Una ballena gris juvenil que sorprendió a los residentes del estado de Washington después de nadar 20 millas en un pequeño río fue encontrada muerta, y un funcionario de un grupo de investigación de mamíferos marinos sospecha que el hambre puede haber llevado a la ballena a nuevos terrenos de caza a medida que la población de la especie disminuye.
La ballena fue descubierta el sábado cerca de Raymond, Washington, en el río Willapa, que desemboca en el océano en la bahía de Willapa. Varias ballenas grises se encuentran actualmente en la bahía en su migración primaveral de 5.000 millas (8.000 kilómetros) desde sus nacimientos en Baja California, México, al norte hasta sus zonas de alimentación en Alaska.
El mayor problema que enfrenta la población de ballenas grises del Océano Pacífico oriental desde 2019 es la reducción de la disponibilidad de alimentos en el norte de los mares de Bering y Chukchi frente a la costa de Alaska, dijo el domingo a The Associated Press John Calambokidis, biólogo investigador del Cascadia Research Collective.
“Las ballenas grises se enfrentan a una crisis importante, cuyo corazón parece estar alimentándose de sus presas en el Ártico”, afirmó.

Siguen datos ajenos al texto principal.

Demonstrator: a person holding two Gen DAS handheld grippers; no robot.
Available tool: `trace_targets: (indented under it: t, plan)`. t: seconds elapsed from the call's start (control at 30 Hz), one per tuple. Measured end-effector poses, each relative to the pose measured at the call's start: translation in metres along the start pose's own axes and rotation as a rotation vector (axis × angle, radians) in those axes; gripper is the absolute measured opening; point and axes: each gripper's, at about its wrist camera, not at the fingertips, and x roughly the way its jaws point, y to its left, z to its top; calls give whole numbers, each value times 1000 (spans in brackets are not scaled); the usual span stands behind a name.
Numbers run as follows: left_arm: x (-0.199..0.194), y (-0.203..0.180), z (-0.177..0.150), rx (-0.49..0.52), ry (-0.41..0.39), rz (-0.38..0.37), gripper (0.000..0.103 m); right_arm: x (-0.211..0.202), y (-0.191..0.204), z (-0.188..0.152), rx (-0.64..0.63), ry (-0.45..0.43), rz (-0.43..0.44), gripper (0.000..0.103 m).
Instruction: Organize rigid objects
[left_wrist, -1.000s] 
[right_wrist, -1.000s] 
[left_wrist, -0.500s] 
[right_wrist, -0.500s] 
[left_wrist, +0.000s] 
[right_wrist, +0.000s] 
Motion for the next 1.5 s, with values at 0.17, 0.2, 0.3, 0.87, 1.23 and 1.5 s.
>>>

La Agencia de Pesca de la Administración Nacional Oceánica y Atmosférica declaró un evento de mortalidad inusual para ballenas grises orientales —es decir, los del Pacífico Oriental— desde finales de 2018 hasta finales de 2023. Estos fueron 690 varamientos de ballenas grises durante este período, que se extiende desde Alaska en México.
Los investigadores de Pesca de la NOAA concluyeron que la causa preliminar fueron “cambios localizados en los ecosistemas en las zonas de alimentación de las ballenas subárticas y árticas, que resultaron en cambios en la ingesta de alimentos, desnutrición, disminución de las tasas de natalidad y aumento de la mortalidad”.
Los funcionarios creían que la población se estaba recuperandopero el recuento más reciente, de 2025, muestra una disminución continua. La agencia federal estima que el número de ballenas grises es de unas 13.000, la cifra más baja desde los años 1970.
“Muchas de estas ballenas grises parecen muy demacradas, muy delgadas”, dijo Calambokidis.
Su migración hacia el norte suele ser el momento más difícil para las ballenas grises, el período más largo que pasan sin comer, lo que obliga a los animales a agotar sus reservas nutricionales.
“Cuando esto sucede, a menudo se ven ballenas grises que buscan desesperadamente nuevas áreas para alimentarse”, dijo Calambokidis. “Este es el contexto más probable para esta ballena”.
Los investigadores intentarán examinar a la ballena, quizás ya el lunes.
Ingresó a la bifurcación norte del río Willapa el miércoles, a través de una bahía a unas 185 millas (298 kilómetros) al suroeste de Seattle. Los lugareños acudieron en masa a los puentes a lo largo del río solo para echar un vistazo al enorme mamífero e inundaron las redes sociales con fotos y videos de él expulsando aire por su espiráculo.
Aunque la ballena gris parecía delgada, se comportó normalmente y no parecía tener ninguna herida, dijo Cascadia Research Collective, una organización sin fines de lucro, en una publicación de Facebook.
La organización le estaba dando a la ballena tiempo y espacio para abandonar el río por sí sola, pero cuando los investigadores intentaron encontrarla el viernes, el animal había viajado río arriba hacia aguas no navegables en barco, dijo Calambokidis.